Google BigQuery - StreamNative Documentation

The Google Cloud BigQuery Source Connector feeds data from Google Cloud BigQuery tables and writes data to Pulsar topics.

Quick start

Prerequisites

The prerequisites for connecting an Google BigQuery source connector to external systems include:

Create GoogleBigQuery, DataSet and Table in Google Cloud. You can set the schema of the table, and this connector will convert the Avro schema to Pulsar.
Create the Gcloud ServiceAccount and create a public key certificate.
Create the Gcloud Role, ensure the Google Cloud role have the following permissions to the Google BigQuery API:

- bigquery.readsessions.create
- bigquery.readsessions.getData
- bigquery.readsessions.update
- bigquery.jobs.create
- bigquery.tables.get
- bigquery.tables.getData

Grant the service account the above role permissions.

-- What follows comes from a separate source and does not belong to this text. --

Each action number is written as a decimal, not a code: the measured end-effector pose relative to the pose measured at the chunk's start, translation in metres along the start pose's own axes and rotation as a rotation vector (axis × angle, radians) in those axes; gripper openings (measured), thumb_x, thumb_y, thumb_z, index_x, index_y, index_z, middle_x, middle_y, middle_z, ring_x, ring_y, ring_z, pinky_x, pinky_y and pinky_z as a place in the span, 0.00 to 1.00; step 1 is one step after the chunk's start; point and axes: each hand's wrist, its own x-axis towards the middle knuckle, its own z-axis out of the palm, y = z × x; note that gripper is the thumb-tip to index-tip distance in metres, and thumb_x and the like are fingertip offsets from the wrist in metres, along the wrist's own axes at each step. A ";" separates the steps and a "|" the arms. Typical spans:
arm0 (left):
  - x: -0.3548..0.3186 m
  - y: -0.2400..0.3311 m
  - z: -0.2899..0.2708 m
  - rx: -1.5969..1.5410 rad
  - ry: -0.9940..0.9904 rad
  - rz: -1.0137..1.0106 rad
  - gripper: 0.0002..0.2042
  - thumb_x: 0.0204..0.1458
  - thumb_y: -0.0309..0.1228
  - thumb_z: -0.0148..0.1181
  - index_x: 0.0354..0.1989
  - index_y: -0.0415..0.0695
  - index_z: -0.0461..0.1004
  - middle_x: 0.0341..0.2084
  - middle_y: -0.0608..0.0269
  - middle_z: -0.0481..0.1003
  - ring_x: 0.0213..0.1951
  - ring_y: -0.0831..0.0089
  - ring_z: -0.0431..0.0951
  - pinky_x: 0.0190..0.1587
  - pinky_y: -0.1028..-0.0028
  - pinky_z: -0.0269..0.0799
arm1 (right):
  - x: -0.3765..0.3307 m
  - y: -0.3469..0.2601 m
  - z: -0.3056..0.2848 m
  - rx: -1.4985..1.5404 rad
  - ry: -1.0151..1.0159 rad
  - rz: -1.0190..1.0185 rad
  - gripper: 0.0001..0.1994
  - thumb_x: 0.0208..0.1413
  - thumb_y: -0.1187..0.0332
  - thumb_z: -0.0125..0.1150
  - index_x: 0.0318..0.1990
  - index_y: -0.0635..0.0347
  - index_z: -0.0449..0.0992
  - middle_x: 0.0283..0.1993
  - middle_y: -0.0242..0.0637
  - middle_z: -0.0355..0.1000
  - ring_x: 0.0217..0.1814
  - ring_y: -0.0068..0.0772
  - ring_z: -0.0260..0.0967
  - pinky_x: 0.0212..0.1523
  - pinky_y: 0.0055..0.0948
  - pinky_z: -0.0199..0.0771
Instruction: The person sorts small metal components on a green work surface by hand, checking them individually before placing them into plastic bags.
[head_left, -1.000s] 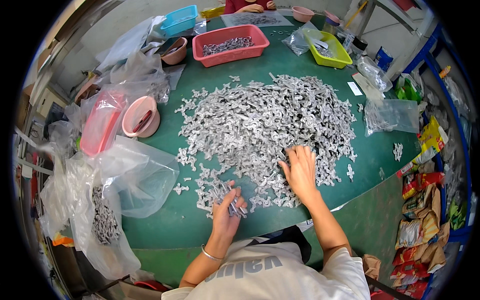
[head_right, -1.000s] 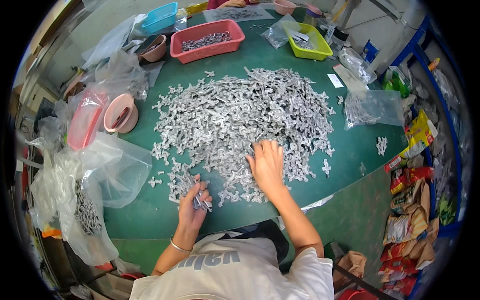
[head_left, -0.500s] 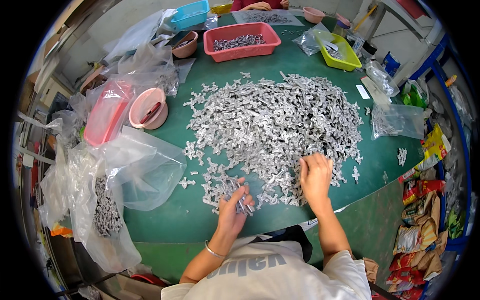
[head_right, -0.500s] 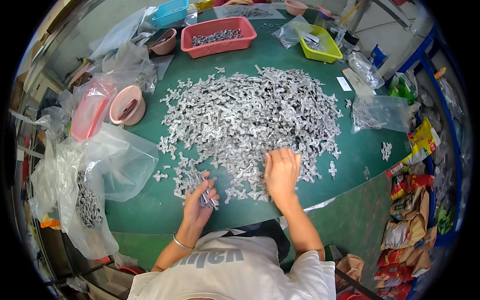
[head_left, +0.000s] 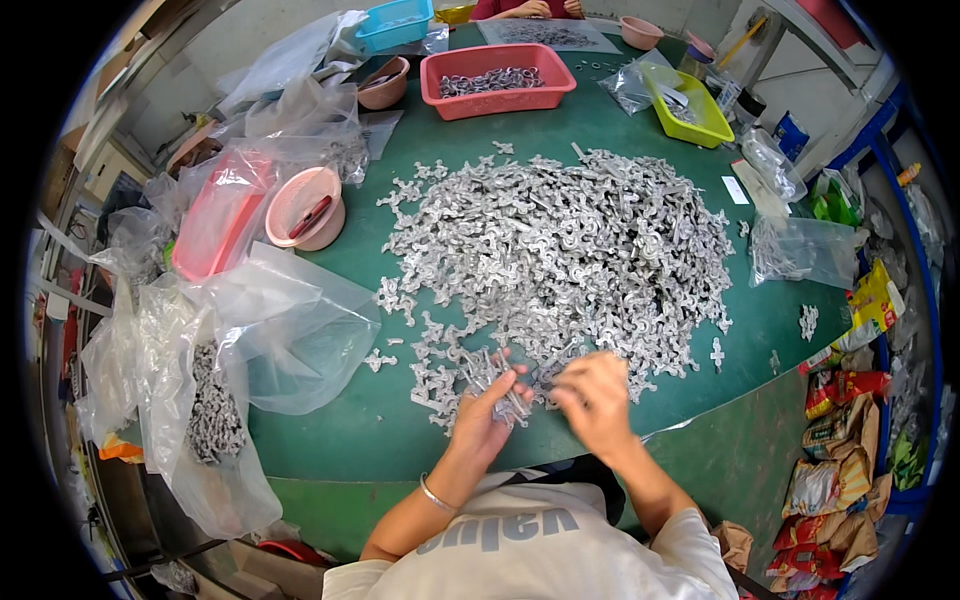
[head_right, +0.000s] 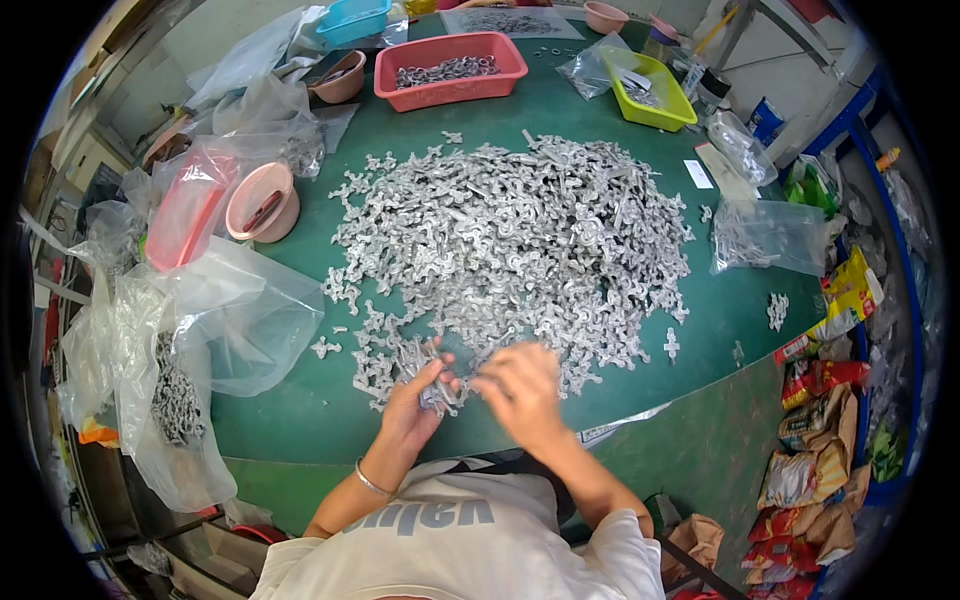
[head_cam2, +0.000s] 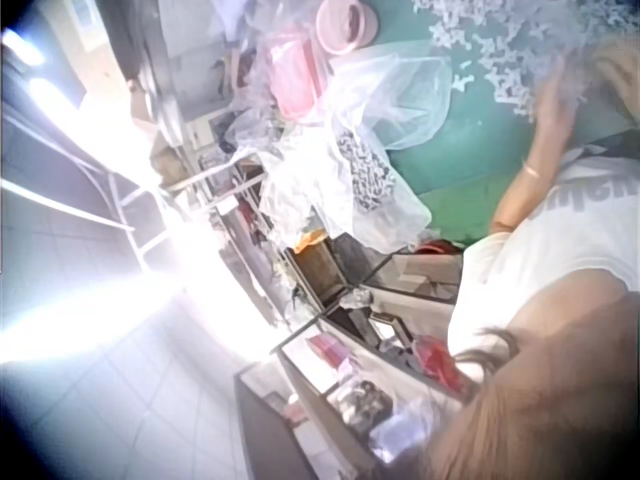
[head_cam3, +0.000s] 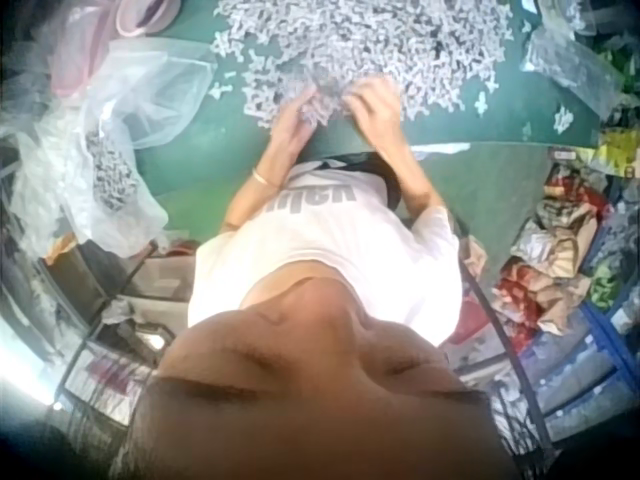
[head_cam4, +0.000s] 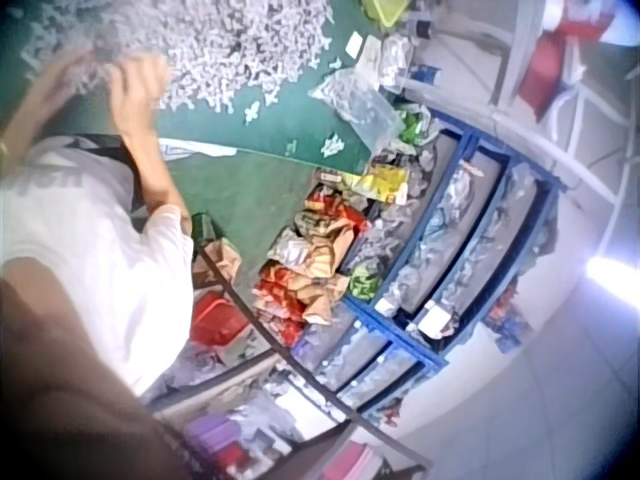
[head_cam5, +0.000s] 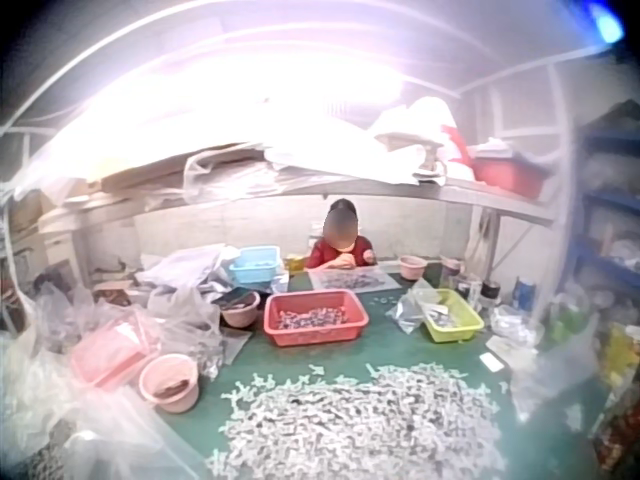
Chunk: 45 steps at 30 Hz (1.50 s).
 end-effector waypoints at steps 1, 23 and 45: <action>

1. Write data to Google Bigquery

You can use SQL to insert some data to a table. For examples:

INSERT INTO `{{Your dataset name}}.{{Your table name}}` (message, info)
VALUES
  ("message-1", "This is a message-1."),
  ("message-2", "This is a message-2."),
  ("message-3", "This is a message-3."),
  ("message-4", "This is a message-4."),
  ("message-5", "This is a message-5."),
  ("message-6", "This is a message-6."),
  ("message-7", "This is a message-7."),
  ("message-8", "This is a message-8."),
  ("message-9", "This is a message-9."),
  ("message-10", "This is a message-10.");

This connector will create a snapshot of BigQueryTable to synchronize data when it starts, so you must make sure that there is data in the table before starting the connector.In other words, it will only synchronize the data before the start-up, and once the data synchronization is complete, the current implementation will not discover new data to synchronize.

2. Create a connector

The following command shows how to use pulsarctl to create a builtin connector. If you want to create a non-builtin connector, you need to replace --source-type bigquery with --archive /path/to/pulsar-io-bigquery.nar. You can find the button to download the nar package at the beginning of the document.

If you are a StreamNative Cloud user, you need set up your environment first.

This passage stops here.